Programmers on parallel systems are increasingly turning to compiler-assisted parallel programming models such as OpenMP, OpenCL, Halide and TensorFlow. It is crucial to ensure that LLVM-based compilers can optimize parallel code, and sometimes the parallelism constructs themselves, as effectively as possible. At last year’s meeting, some of the organizers moderated a BoF that discussed the general issues for parallelism extensions in LLVM IR. Over the past year the organizers have investigated LLVM IR extensions for parallelism and prototyped an infrastructure that enables the effective optimization of parallel code in the context of C/C++/OpenCL. In this BoF, we will discuss several open issues regarding parallelism representations in LLVM with minimal LLVM IR extensions.

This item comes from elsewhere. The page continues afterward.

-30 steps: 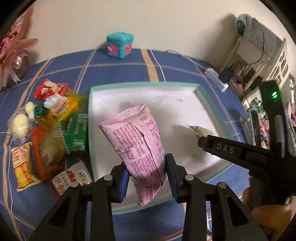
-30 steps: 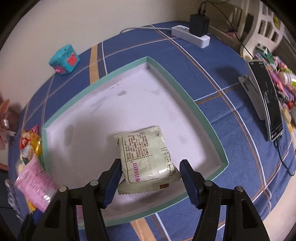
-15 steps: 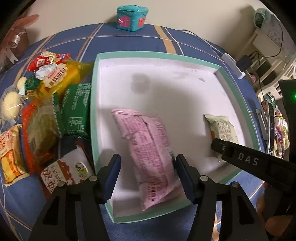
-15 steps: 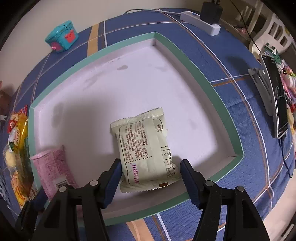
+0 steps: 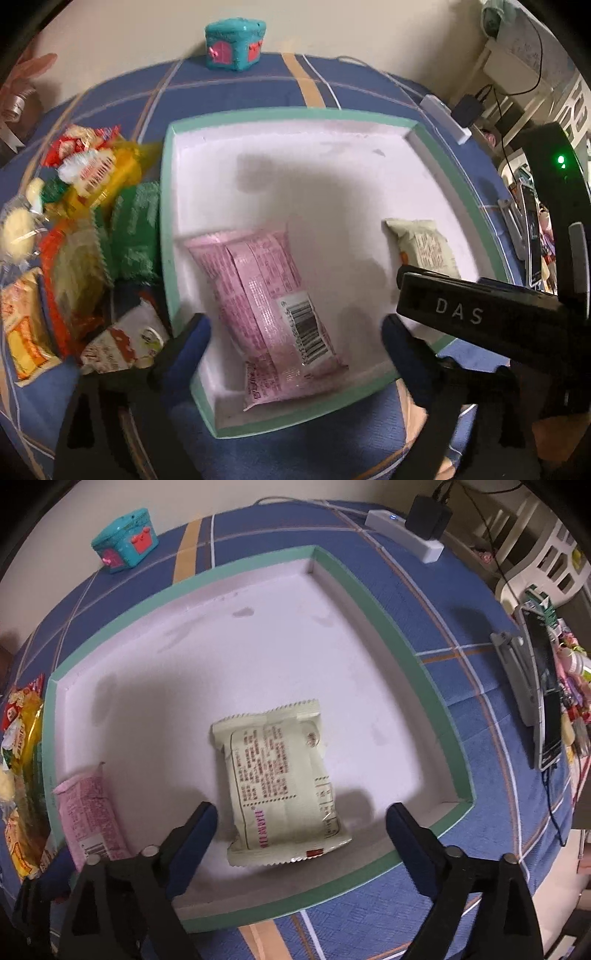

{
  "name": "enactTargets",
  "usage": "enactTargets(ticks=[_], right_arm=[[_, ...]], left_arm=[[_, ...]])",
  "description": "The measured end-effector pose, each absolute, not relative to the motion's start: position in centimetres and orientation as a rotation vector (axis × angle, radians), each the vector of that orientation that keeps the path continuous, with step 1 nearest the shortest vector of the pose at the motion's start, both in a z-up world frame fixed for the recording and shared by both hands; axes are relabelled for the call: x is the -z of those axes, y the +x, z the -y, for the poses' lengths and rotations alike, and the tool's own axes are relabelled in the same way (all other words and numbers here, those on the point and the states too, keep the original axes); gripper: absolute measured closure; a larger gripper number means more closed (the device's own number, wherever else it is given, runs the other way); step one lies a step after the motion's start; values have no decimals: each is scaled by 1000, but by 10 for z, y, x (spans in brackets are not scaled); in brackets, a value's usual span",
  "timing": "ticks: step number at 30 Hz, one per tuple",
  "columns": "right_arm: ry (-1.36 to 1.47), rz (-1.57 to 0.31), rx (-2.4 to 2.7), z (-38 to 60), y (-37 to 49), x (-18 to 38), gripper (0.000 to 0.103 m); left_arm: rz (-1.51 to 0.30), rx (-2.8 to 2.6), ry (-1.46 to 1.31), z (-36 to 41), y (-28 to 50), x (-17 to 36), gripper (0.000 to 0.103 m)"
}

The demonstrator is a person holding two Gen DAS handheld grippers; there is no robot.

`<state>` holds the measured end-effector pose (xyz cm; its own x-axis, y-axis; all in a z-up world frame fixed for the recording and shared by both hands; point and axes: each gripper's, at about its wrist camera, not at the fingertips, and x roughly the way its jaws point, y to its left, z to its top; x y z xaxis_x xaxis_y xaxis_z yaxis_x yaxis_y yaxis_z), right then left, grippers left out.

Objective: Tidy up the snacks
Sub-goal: 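Lower pink bag into white tray with left tool while right tool releases cream packet, then move both tools back from the tray to the snack pile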

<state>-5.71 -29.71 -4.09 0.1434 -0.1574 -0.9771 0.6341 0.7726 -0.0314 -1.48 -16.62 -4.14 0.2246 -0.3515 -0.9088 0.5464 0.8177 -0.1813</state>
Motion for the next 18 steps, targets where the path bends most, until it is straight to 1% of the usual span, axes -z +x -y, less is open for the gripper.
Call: enactTargets(ticks=[6,11,15,18], right_arm=[[409,-1258,616,313,-56,25,0],[366,-1262,611,311,-54,20,0],[324,-1283,595,303,-49,21,0],[301,-1290,575,288,-46,26,0]], left_arm=[[-1131,550,174,153,-9,25,6],[-1100,308,169,121,7,17,6],[-1154,68,144,80,23,20,6],[-1185,-46,75,44,31,25,6]])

• What would be a minimal set of LLVM IR extensions? • What properties are implied by the semantics of these extensions for regions? For example, are restrictions on alloca movement or memory barriers implied? • How do we want to express these properties in LLVM IR? • How would different parts of LLVM need to be updated to handle these extensions and where is the proper place in the pipeline to lower these constructs?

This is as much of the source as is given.